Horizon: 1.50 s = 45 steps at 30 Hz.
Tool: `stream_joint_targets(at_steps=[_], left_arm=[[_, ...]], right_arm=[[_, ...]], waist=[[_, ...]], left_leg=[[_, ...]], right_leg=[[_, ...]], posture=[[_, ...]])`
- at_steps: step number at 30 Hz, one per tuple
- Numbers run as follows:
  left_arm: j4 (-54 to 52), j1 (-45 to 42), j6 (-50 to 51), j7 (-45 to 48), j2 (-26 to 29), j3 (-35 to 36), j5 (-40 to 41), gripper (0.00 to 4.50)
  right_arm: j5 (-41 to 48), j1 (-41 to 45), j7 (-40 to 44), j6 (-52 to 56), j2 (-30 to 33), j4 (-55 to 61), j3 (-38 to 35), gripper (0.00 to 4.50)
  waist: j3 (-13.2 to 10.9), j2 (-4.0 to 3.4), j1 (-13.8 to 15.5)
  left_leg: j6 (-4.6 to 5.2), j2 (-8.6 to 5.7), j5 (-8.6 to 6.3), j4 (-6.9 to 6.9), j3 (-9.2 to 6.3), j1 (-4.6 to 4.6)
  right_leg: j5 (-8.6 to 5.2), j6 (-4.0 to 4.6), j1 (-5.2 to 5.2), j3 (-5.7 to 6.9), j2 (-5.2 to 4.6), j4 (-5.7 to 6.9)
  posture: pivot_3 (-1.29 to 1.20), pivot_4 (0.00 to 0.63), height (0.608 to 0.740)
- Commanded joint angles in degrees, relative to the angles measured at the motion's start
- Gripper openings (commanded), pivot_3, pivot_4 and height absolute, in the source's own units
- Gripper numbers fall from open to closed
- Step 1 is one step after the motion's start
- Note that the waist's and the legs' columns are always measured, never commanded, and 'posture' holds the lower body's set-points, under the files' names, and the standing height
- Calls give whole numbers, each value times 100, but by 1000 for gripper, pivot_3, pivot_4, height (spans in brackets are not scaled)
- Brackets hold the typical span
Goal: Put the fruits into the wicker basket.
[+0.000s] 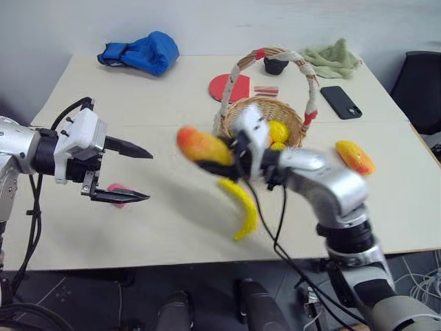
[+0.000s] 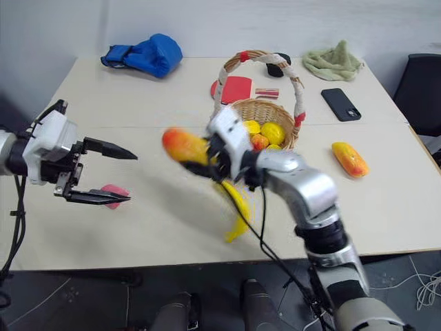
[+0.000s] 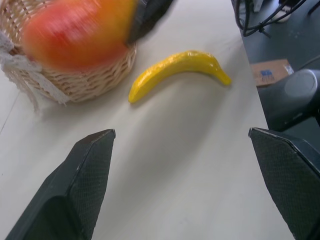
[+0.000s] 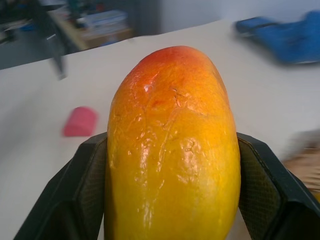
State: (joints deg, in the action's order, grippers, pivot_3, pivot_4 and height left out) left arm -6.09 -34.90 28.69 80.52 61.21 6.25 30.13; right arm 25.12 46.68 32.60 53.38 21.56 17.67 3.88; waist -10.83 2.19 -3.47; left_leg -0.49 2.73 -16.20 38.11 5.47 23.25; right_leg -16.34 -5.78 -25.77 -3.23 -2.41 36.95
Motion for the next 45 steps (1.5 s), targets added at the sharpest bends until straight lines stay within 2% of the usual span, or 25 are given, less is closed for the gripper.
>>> stream_joint_targets(at_steps=[1,6,7,9,12,15,19,22,24,28,31,33,36,42,45], left_arm=[[-61,-343,176,-216,-201,68,254,4500],[-26,-481,241,-317,-446,-35,207,4500],[-16,-491,247,-318,-471,-54,207,4500],[-3,-513,264,-303,-496,-68,223,4500],[16,-543,266,-268,-498,-86,235,4500],[119,-617,234,-220,-510,-133,217,4500],[252,-673,161,-122,-519,-181,186,4500],[395,-726,64,-18,-547,-249,121,4500],[480,-772,-12,55,-577,-304,77,4500],[443,-788,-122,215,-630,-464,28,4500],[257,-719,-72,340,-590,-549,62,4500],[218,-717,-96,408,-549,-625,-2,4500],[190,-749,-56,433,-527,-660,-15,4500],[10,-656,60,386,-513,-629,31,4500],[-8,-639,68,357,-530,-620,21,4500]], right_arm=[[-484,177,-351,-59,450,-267,-189,2984],[-788,263,-365,-358,499,-1203,-15,2984],[-820,270,-359,-407,464,-1330,6,3694],[-873,278,-361,-462,468,-1435,4,4295],[-742,207,-237,-320,702,-1206,-248,4404],[-224,-93,133,115,1270,-506,-907,4404],[1363,-673,1024,1443,2293,650,-2325,4404],[2235,-1470,1557,2183,3050,1189,-3215,4404],[2545,-1933,1575,2462,3249,1408,-3522,4404],[2858,-2670,1005,2511,2653,2163,-2990,4404],[2705,-2538,242,2609,1922,2171,-2195,4404],[2237,-2334,-433,2595,1386,1921,-1503,4404],[1769,-2169,-1002,2505,939,1676,-860,4404],[1294,-2060,-1356,2212,429,1323,-110,4404],[896,-2090,-1240,1862,632,1090,453,4404]], waist=[[1,1,11],[-1,-2,-35],[-1,-2,-53],[-2,-3,-81],[-2,-4,-91],[-2,-4,-67],[-7,-12,103],[-7,-11,176],[-3,-5,176],[0,-1,115],[-1,-2,30],[-2,-4,7],[-3,-5,19],[-3,-5,42],[-2,-5,40]], left_leg=[[0,0,0,0,2,0],[0,2,0,-3,18,-7],[0,3,0,-4,18,-7],[0,5,0,-4,18,-4],[0,4,0,-4,10,-3],[2,-1,-1,-4,-4,-1],[7,-2,-5,-4,-5,4],[9,1,-9,-7,-6,0],[9,3,-9,-6,-4,-6],[13,4,-6,-5,-6,-20],[15,4,0,-1,-8,-22],[14,0,1,-2,-12,-21],[13,0,1,-1,-15,-13],[13,-2,1,-2,-13,2],[13,-1,1,-1,-13,0]], right_leg=[[0,1,0,1,1,-1],[-1,2,0,-7,6,1],[-1,2,0,-7,8,2],[-1,1,-1,-5,11,6],[0,1,-1,-6,9,6],[1,-2,-1,-7,2,3],[2,-4,2,-2,2,-7],[1,-4,11,3,5,-21],[1,-3,28,8,9,-37],[6,-3,33,-15,8,-45],[8,-2,33,-18,9,-36],[8,-2,28,-21,8,-23],[6,1,16,-20,9,-14],[4,2,11,-14,9,-23],[4,2,15,-14,9,-31]], posture=[[0,150,740],[0,150,740],[0,150,740],[0,150,740],[0,150,740],[0,150,740],[0,150,740],[0,150,740],[0,150,740],[0,150,740],[0,150,740],[0,150,740],[0,150,740],[0,150,740],[0,150,740]])
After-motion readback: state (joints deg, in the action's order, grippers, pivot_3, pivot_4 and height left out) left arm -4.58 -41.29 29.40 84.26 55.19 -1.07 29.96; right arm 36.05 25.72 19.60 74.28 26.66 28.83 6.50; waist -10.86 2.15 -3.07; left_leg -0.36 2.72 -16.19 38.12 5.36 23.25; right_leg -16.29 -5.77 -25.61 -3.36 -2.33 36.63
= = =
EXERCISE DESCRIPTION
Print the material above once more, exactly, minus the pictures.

YOUR SOLUTION
Horizon: 1.50 s = 45 steps at 30 Hz.
Tool: `stream_joint_targets(at_steps=[_], left_arm=[[_, ...]], right_arm=[[_, ...]], waist=[[_, ...]], left_leg=[[_, ...]], right_leg=[[_, ...]], posture=[[_, ...]])`
- at_steps: step number at 30 Hz, one per tuple
- Numbers run as follows:
  left_arm: j4 (-54 to 52), j1 (-45 to 42), j6 (-50 to 51), j7 (-45 to 48), j2 (-26 to 29), j3 (-35 to 36), j5 (-40 to 41), gripper (0.00 to 4.50)
  right_arm: j5 (-41 to 48), j1 (-41 to 45), j7 (-40 to 44), j6 (-52 to 56), j2 (-30 to 33), j4 (-55 to 61), j3 (-38 to 35), gripper (0.00 to 4.50)
  waist: j3 (-13.2 to 10.9), j2 (-4.0 to 3.4), j1 (-13.8 to 15.5)
  left_leg: j6 (-4.6 to 5.2), j2 (-8.6 to 5.7), j5 (-8.6 to 6.3), j4 (-6.9 to 6.9), j3 (-9.2 to 6.3), j1 (-4.6 to 4.6)
  right_leg: j5 (-8.6 to 5.2), j6 (-4.0 to 4.6), j1 (-5.2 to 5.2), j3 (-5.7 to 6.9), j2 (-5.2 to 4.6), j4 (-5.7 to 6.9)
  posture: pivot_3 (-1.29 to 1.20), pivot_4 (0.00 to 0.63), height (0.608 to 0.740)
- Commanded joint angles in degrees, relative to the angles measured at the motion's start
- Gripper openings (commanded), pivot_3, pivot_4 and height absolute, in the source's own units
- Gripper numbers fall from open to closed
- Step 1 is one step after the motion's start
- Note that the waist's and the legs' columns are always measured, never commanded, and 'posture' holds the lower body's set-points, under the files' names, and the standing height
- Calls give whole numbers, each value times 100, but by 1000 for gripper, pivot_3, pivot_4, height (spans in brackets are not scaled)
- Brackets hold the typical span
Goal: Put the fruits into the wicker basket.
[+0.000s] 
[+0.000s] 
[+0.000s] 
[+0.000s] 
State: (joints deg, in the action's order, grippers, pivot_3, pivot_4 and height left out) left arm -6.09 -34.90 28.69 80.52 61.21 6.25 30.13; right arm 25.12 46.68 32.60 53.38 21.56 17.67 3.88; waist -10.83 2.19 -3.47; left_leg -0.49 2.73 -16.20 38.11 5.47 23.25; right_leg -16.34 -5.78 -25.77 -3.23 -2.41 36.95
Motion for the next 45 steps (1.5 s), targets added at the sharpest bends until straight lines stay within 2% of the usual span, or 25 are given, less is closed for the gripper.
>>> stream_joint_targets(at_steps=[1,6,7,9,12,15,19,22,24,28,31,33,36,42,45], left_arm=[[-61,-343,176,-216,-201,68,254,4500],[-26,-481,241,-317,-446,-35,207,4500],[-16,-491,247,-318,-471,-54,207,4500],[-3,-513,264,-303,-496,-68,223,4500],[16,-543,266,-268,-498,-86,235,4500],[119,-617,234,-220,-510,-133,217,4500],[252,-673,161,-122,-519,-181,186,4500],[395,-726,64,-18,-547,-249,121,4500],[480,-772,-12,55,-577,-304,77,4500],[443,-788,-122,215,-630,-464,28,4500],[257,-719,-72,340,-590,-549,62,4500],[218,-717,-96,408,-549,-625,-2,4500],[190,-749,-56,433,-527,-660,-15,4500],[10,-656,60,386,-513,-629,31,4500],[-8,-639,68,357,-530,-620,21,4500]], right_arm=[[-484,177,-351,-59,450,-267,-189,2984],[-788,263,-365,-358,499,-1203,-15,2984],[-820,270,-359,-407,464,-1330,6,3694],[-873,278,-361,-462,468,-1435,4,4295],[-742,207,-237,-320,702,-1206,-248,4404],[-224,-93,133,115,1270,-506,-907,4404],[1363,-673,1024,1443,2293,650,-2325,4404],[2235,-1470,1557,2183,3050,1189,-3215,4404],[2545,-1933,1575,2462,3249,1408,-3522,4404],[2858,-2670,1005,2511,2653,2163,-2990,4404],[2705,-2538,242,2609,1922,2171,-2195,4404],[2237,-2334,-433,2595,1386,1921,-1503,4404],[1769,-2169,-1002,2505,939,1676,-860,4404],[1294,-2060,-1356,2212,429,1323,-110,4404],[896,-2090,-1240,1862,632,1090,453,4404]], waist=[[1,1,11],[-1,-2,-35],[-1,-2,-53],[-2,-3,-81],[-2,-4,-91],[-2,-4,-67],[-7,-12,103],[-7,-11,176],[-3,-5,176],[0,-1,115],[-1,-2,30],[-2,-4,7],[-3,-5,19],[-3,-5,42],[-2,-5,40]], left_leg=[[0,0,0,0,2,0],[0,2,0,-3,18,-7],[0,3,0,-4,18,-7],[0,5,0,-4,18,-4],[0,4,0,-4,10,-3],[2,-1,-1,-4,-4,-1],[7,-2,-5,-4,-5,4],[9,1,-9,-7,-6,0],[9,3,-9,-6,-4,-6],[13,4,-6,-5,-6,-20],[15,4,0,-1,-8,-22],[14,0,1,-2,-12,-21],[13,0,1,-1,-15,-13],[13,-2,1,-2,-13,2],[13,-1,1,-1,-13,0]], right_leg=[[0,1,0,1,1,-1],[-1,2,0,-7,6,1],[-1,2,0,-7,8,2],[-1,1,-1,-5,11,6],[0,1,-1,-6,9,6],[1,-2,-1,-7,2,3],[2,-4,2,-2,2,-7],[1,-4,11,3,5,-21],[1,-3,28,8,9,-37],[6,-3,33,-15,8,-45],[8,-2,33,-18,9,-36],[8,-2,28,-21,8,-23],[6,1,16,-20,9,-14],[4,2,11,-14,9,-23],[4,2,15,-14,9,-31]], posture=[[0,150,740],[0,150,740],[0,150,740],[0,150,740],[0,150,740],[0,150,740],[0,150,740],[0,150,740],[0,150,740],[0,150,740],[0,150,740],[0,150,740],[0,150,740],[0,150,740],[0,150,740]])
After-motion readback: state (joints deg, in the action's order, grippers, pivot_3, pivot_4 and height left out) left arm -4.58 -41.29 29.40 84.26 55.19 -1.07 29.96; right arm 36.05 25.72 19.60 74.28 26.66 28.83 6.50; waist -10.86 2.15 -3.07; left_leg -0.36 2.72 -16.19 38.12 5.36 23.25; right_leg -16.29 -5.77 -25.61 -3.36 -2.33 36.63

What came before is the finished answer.